Beyond that, I have real weakness when it comes to innovation. I mean, if my kid worked up the entrepreneurial chutzpah to leverage social skills into a candy pipeline square into her own backyard, I’m loath to take that away from her. The kid doesn’t have a job or a driver’s license, but she still somehow managed to secure enough candy for the next several months. I’m not about to quash that kind of outside-the-box thinking.
Her eyes scan mine, seeking my reaction, nervously blinking.
“Well,” I tell her, “You better hide it well in your room so your sister doesn’t tear into it.”
She cracks a grin before scurrying into her room, squirreling away the candy somewhere where it’s not immediately obvious. I wonder briefly whether or not I made the right call before remembering that Brontë has never liked peanut M&M’s. That’s what John and Bridget get at the movie theater, not her…

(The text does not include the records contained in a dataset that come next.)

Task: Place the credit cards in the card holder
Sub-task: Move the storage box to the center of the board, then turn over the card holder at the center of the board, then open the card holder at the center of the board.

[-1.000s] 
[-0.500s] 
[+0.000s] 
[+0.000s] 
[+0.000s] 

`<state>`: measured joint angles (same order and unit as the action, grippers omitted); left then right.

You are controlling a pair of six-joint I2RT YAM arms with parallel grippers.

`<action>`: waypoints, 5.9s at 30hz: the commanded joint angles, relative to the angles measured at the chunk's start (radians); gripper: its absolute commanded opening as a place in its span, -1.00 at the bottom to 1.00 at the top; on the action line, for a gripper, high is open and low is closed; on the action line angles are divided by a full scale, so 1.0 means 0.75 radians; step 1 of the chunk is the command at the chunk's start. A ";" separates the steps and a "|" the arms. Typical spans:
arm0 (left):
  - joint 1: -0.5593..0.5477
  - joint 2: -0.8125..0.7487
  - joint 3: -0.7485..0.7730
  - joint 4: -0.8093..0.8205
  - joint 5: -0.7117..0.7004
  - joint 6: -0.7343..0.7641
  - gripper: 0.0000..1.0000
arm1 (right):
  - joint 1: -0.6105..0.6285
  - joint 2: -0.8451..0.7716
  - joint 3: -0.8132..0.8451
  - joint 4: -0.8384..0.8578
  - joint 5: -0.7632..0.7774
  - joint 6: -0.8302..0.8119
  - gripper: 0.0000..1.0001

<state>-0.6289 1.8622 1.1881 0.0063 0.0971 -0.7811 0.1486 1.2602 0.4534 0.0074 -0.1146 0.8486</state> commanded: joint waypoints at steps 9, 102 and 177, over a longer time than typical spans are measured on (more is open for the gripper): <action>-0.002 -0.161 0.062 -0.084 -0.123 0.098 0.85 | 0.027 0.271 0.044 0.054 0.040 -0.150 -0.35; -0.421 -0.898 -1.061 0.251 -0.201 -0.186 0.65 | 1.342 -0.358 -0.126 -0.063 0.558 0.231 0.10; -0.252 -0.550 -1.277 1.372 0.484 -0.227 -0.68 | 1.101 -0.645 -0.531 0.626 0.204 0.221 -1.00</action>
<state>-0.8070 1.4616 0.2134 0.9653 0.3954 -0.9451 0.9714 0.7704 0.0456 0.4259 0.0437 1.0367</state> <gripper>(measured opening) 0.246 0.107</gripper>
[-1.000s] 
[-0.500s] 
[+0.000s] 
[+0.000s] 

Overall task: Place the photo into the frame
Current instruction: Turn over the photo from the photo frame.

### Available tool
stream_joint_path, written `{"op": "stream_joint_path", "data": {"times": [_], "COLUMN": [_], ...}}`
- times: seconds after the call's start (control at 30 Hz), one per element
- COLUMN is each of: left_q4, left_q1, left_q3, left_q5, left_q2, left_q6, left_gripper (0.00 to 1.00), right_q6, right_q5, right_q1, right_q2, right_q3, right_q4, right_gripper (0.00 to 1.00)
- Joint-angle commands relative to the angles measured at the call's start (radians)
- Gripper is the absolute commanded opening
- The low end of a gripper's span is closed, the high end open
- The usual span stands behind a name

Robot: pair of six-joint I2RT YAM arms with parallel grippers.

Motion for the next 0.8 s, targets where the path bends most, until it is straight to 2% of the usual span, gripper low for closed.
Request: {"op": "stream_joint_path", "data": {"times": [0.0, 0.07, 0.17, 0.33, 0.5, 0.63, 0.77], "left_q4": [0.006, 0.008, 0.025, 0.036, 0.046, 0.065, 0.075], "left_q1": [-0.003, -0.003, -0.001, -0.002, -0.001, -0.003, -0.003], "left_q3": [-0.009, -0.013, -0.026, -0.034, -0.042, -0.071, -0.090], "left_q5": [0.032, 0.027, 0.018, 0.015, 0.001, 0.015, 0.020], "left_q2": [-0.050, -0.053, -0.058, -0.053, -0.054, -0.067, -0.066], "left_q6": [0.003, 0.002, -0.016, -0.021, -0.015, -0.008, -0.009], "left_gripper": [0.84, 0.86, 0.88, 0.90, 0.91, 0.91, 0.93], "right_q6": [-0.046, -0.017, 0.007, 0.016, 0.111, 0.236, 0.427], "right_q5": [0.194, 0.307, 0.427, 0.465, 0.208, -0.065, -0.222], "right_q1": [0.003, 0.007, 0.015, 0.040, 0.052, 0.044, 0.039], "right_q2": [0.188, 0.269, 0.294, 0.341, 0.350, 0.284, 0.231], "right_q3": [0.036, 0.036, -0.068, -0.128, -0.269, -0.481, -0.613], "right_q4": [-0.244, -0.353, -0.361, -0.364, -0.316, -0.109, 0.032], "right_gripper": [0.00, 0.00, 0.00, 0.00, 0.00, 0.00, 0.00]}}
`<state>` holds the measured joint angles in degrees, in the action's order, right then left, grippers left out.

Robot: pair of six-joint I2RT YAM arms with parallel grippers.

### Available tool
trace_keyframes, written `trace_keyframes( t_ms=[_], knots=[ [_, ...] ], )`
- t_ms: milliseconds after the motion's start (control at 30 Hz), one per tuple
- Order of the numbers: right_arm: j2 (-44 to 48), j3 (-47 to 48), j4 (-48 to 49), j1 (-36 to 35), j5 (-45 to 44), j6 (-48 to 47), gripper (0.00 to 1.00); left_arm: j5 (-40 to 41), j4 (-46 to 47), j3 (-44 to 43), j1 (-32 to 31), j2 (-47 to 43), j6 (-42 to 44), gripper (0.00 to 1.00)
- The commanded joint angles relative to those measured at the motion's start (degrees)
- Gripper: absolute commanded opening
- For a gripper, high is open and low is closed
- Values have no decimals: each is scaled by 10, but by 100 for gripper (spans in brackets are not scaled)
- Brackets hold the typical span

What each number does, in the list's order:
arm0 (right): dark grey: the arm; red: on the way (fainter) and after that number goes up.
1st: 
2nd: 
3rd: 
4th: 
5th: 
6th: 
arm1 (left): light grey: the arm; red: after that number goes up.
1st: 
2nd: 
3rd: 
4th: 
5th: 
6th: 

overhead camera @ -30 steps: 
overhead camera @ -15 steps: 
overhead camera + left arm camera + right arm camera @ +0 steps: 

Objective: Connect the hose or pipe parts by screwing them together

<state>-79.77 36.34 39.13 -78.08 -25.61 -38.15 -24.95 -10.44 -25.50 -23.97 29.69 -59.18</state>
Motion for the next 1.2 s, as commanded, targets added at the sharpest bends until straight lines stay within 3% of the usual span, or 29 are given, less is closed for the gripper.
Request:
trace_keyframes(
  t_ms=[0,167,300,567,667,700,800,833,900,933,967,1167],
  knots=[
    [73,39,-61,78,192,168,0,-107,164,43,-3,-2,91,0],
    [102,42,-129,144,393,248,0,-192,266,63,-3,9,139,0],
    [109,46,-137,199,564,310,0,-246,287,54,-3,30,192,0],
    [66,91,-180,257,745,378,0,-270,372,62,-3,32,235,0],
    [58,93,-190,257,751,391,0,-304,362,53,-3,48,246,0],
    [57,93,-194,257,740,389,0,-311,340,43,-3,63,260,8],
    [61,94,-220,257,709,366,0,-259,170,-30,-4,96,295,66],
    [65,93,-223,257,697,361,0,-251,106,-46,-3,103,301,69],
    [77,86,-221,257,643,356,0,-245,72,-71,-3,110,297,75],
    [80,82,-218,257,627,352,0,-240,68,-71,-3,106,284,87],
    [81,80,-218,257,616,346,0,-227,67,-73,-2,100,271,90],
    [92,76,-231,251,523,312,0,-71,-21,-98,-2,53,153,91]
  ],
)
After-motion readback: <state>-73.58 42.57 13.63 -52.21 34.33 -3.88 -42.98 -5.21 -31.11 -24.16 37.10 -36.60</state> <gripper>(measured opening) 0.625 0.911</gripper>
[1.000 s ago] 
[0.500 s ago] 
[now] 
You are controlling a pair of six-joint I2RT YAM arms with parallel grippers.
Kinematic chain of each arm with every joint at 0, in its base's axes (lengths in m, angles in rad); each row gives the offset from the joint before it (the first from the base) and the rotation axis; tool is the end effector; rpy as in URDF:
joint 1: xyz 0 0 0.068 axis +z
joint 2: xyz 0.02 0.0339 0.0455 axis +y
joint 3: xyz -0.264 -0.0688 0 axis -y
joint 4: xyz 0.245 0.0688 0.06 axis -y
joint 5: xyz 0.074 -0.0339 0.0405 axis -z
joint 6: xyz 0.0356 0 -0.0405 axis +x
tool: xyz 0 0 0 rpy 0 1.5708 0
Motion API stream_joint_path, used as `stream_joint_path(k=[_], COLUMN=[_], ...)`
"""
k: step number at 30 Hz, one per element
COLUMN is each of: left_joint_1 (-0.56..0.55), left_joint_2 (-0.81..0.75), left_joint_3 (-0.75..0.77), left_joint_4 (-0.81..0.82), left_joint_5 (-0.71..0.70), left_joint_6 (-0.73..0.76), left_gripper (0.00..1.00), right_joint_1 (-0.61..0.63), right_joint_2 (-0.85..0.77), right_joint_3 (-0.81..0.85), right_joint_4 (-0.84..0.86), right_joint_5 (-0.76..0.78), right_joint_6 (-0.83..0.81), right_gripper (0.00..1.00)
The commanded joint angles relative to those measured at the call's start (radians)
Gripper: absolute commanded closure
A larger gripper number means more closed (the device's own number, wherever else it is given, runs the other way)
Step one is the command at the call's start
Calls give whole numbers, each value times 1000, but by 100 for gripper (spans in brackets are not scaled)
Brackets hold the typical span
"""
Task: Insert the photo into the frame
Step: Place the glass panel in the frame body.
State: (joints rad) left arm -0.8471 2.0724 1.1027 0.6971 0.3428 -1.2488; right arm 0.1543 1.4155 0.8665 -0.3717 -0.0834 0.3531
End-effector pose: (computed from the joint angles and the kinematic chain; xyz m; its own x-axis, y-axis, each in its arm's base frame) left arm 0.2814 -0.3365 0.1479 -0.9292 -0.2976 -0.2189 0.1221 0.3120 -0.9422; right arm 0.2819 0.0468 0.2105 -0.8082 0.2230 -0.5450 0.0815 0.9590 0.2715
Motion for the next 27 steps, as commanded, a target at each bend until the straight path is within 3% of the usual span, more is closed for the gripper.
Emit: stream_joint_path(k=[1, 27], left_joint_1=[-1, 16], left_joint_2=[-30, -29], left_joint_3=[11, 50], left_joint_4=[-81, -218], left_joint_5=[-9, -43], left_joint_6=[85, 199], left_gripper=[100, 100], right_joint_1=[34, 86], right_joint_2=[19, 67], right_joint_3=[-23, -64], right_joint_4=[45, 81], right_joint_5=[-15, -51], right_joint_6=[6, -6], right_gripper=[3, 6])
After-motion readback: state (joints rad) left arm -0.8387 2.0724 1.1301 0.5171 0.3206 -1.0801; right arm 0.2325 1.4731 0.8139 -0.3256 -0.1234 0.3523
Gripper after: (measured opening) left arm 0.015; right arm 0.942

I don’t catch her eating M&M’s for days.
I’m beginning to wonder if it’s functioning as some sort of untapped trophy.
Until the day I tell Brontë she needs to clean up her toys and I catch her asking her little sister Bridget to pick up the Legos.
“Pshh,” I think. I’ve been trying to wrestle Bridget into picking up her toys without incident for the past six months.
But Bridget does it. She cheerfully cleans up the Legos she didn’t even play with without a word…
And then Brontë gives her a handful of peanut M&M’s, which Bridget scarfs down with gusto.
Should I stop this? I mean… Brontë is outsourcing her duties to her younger, more vulnerable sister in exchange for candy.
On the other hand, Bridget is finally motivated to pick up toys without a three-hour tantrum and series of possibly-ineffective time-outs that end with mutual hostility. And Brontë just reinvented Capitalism in her own backyard.
“Good job, guys. Let’s go read some Dr. Seuss.”